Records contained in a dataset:
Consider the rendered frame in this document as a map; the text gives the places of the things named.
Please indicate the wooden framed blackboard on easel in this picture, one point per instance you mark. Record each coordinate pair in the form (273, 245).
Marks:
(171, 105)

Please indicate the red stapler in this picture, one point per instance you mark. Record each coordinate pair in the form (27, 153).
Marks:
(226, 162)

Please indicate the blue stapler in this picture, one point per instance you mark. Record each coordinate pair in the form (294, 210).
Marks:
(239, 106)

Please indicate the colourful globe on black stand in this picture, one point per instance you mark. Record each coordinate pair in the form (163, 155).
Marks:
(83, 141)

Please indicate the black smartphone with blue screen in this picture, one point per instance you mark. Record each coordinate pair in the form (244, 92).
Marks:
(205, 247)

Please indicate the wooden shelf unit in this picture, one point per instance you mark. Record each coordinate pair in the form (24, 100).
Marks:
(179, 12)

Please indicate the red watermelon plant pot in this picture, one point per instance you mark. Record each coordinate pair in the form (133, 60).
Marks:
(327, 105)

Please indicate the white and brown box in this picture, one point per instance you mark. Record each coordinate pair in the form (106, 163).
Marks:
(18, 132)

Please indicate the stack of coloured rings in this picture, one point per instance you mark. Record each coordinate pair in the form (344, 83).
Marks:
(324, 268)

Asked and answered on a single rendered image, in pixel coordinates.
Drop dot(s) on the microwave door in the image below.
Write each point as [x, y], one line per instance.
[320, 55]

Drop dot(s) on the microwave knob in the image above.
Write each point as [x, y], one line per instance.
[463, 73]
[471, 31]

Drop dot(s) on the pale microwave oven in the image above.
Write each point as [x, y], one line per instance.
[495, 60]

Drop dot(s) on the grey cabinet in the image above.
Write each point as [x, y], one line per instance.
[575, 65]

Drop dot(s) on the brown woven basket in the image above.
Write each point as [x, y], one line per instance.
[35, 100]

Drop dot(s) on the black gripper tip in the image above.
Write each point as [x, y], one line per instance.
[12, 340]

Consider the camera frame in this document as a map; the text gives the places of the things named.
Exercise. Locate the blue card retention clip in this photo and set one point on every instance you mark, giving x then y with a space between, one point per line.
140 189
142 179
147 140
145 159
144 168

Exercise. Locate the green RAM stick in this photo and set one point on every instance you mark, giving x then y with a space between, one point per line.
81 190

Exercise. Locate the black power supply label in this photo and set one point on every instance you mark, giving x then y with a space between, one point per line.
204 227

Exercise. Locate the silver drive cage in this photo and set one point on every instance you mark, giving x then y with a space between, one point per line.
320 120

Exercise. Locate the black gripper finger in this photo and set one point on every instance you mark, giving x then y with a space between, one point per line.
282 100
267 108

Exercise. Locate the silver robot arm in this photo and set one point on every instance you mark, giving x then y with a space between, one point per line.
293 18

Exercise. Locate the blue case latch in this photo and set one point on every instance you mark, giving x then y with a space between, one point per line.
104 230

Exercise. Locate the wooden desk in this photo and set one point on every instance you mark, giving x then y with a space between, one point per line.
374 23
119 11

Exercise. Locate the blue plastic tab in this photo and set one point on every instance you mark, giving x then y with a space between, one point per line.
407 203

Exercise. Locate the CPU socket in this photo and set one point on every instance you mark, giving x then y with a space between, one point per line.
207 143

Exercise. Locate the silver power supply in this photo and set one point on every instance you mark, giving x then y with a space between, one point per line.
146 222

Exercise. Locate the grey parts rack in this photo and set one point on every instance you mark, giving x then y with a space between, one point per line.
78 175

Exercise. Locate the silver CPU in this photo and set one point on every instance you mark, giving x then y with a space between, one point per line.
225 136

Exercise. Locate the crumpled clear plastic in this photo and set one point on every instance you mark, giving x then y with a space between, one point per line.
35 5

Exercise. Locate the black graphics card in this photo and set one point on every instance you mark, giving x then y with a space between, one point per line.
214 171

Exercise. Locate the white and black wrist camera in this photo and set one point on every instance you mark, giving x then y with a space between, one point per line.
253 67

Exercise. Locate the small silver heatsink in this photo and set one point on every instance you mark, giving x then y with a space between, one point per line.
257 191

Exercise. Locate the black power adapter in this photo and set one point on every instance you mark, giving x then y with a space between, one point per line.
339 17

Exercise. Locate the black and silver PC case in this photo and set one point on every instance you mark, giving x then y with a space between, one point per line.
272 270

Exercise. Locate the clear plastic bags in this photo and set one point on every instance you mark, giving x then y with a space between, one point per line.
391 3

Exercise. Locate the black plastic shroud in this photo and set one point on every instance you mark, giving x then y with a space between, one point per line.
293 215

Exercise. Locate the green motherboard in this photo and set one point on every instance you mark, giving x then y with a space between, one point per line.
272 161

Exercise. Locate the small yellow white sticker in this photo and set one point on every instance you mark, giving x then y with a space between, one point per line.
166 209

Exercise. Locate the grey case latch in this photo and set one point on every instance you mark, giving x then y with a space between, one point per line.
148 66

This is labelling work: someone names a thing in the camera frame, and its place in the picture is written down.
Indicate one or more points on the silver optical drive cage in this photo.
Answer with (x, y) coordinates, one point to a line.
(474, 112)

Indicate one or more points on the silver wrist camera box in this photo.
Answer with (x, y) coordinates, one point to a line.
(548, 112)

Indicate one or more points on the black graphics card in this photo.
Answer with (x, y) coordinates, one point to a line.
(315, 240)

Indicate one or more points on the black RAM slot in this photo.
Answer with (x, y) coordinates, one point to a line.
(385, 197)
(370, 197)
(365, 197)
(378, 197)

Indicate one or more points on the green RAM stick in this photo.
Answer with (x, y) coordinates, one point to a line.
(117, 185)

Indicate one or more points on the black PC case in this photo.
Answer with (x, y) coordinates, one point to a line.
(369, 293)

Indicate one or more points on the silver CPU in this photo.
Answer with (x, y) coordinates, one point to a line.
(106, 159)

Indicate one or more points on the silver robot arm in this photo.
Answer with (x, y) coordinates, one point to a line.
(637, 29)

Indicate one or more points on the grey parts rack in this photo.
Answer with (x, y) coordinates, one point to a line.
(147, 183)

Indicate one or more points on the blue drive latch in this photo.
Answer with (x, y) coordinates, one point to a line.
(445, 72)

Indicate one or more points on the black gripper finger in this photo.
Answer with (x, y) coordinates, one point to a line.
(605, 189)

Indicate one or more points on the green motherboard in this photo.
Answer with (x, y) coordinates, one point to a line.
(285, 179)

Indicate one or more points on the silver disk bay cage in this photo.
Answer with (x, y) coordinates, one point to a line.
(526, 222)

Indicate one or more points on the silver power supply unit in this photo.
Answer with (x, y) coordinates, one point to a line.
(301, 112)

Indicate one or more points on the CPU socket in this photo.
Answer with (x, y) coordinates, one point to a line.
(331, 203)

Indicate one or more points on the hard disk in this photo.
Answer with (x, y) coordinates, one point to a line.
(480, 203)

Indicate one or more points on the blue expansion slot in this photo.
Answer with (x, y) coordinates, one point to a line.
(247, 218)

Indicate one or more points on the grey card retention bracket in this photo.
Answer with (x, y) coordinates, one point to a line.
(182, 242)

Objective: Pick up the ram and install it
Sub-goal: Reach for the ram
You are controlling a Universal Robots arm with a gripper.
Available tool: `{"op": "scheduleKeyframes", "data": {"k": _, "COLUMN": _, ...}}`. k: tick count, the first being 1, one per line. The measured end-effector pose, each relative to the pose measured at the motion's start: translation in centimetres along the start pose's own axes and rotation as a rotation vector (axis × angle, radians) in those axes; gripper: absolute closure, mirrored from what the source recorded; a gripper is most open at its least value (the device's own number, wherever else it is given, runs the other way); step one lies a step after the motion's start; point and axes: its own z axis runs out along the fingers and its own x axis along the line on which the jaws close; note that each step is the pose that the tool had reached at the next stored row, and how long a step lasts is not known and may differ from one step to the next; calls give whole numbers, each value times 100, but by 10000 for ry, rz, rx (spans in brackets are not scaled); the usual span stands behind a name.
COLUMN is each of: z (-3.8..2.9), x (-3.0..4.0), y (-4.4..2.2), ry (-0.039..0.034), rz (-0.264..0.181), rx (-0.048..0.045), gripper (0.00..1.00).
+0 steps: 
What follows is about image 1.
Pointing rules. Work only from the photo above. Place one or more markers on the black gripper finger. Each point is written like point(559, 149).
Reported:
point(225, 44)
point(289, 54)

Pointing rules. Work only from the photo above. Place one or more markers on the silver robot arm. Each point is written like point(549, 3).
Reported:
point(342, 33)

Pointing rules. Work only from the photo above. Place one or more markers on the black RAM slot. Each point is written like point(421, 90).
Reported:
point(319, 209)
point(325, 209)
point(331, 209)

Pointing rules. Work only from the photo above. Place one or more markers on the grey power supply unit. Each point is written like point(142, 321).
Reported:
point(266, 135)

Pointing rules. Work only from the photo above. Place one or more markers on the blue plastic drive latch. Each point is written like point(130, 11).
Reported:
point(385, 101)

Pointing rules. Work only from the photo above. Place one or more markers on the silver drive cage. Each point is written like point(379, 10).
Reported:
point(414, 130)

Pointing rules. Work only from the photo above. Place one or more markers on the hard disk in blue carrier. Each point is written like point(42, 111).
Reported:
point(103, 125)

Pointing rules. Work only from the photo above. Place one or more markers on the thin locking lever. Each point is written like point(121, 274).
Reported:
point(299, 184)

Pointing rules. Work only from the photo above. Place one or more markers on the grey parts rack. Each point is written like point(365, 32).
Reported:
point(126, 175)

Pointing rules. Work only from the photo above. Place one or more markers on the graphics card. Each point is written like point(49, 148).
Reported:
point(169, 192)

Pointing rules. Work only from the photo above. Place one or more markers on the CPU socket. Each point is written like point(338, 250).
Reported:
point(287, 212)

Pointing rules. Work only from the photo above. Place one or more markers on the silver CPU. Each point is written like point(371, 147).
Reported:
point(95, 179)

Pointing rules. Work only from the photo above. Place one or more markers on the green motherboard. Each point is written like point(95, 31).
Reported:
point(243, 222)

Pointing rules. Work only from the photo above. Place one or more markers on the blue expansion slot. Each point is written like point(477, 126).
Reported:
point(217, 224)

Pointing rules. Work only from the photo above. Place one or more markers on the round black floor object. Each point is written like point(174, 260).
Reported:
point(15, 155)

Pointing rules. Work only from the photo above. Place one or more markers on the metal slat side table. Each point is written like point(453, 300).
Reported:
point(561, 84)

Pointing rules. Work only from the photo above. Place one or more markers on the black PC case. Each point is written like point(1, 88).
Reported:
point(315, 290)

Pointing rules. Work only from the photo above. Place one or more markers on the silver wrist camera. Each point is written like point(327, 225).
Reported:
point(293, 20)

▶ Task goal
Please copy every line of the records above in which "document" appears.

▶ Response below
Consider the rendered frame in this document as a map; the text gives the places of the things named.
Consider the camera frame in this document as a map; the text gives the places of the things named.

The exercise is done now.